Exercise description | Please give the whole listing again exactly, without any of its pictures.

Supplied information |
------------------------------
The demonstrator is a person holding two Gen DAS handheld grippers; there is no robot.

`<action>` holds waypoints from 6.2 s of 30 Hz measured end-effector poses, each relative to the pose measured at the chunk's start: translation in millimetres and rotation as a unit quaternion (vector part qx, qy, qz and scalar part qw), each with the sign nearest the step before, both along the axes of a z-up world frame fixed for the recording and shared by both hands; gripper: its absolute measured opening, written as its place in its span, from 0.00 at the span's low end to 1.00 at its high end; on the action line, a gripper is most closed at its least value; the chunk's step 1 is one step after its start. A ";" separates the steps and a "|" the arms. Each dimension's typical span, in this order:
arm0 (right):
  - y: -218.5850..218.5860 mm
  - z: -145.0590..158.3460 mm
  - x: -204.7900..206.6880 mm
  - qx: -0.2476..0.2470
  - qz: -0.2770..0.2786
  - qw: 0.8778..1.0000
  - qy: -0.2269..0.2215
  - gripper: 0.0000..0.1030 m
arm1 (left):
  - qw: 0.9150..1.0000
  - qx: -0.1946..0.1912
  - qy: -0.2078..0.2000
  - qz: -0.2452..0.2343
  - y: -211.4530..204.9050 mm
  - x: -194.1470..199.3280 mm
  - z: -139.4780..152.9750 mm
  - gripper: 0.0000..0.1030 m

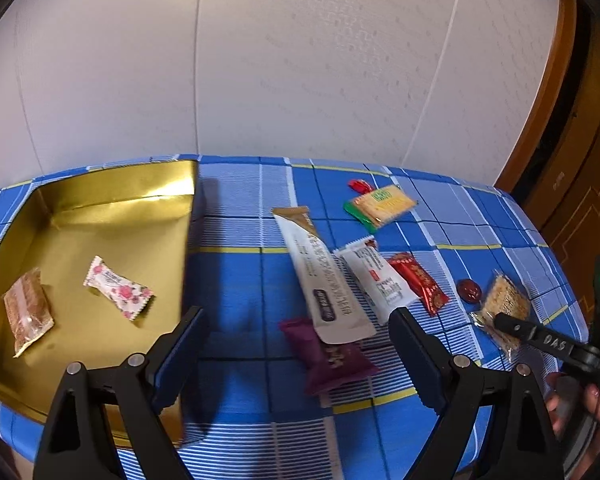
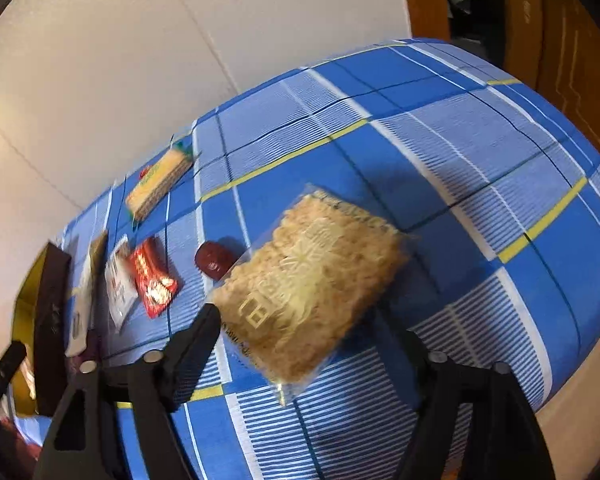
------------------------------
Output for this exercise |
The demonstrator is a person holding two Gen DAS handheld grippers; there is no robot.

`<action>` holds waypoints from 6.2 s of 30 Hz measured end-effector poses, each relative to the pose measured at the chunk's start: translation in millimetres and rotation as a unit quaternion (vector part qx, qy, qz and scalar part qw), each with the sign nearest the step before, both along the axes of a z-up world frame fixed for the recording and shared by both hands; gripper: its absolute measured opening, written as its place in its span, from 0.00 at the span's low end to 1.00 at its high end; on the action line, a gripper is most closed at its least value; the chunk's step 1 is one step after its start. A ";" separates the steps and a "|" the arms. Each dimension's typical span, in this order:
arm0 (right):
  - y: -218.5850..218.5860 mm
  - z: -145.0590..158.3460 mm
  - x: -204.7900..206.6880 mm
  - qx: -0.2476..0.2470
  - qz: -0.2770..0.2786
  - qw: 0.8778..1.0000
  - qy: -0.2269..0.2215
  - gripper: 0.0000..0.1030 m
arm1 (left):
  - qw: 0.9150..1.0000
  - qx: -0.1946..0.1912
  - qy: -0.2078..0.2000
  - qz: -0.2452..0.2343
  - y: -211.4530..204.9050 mm
  - x: -194.1470..199.3280 mm
  - z: -139.4780..152.9750 mm
  - gripper: 0.0000..0.1030 m

The exercise requires nothing more.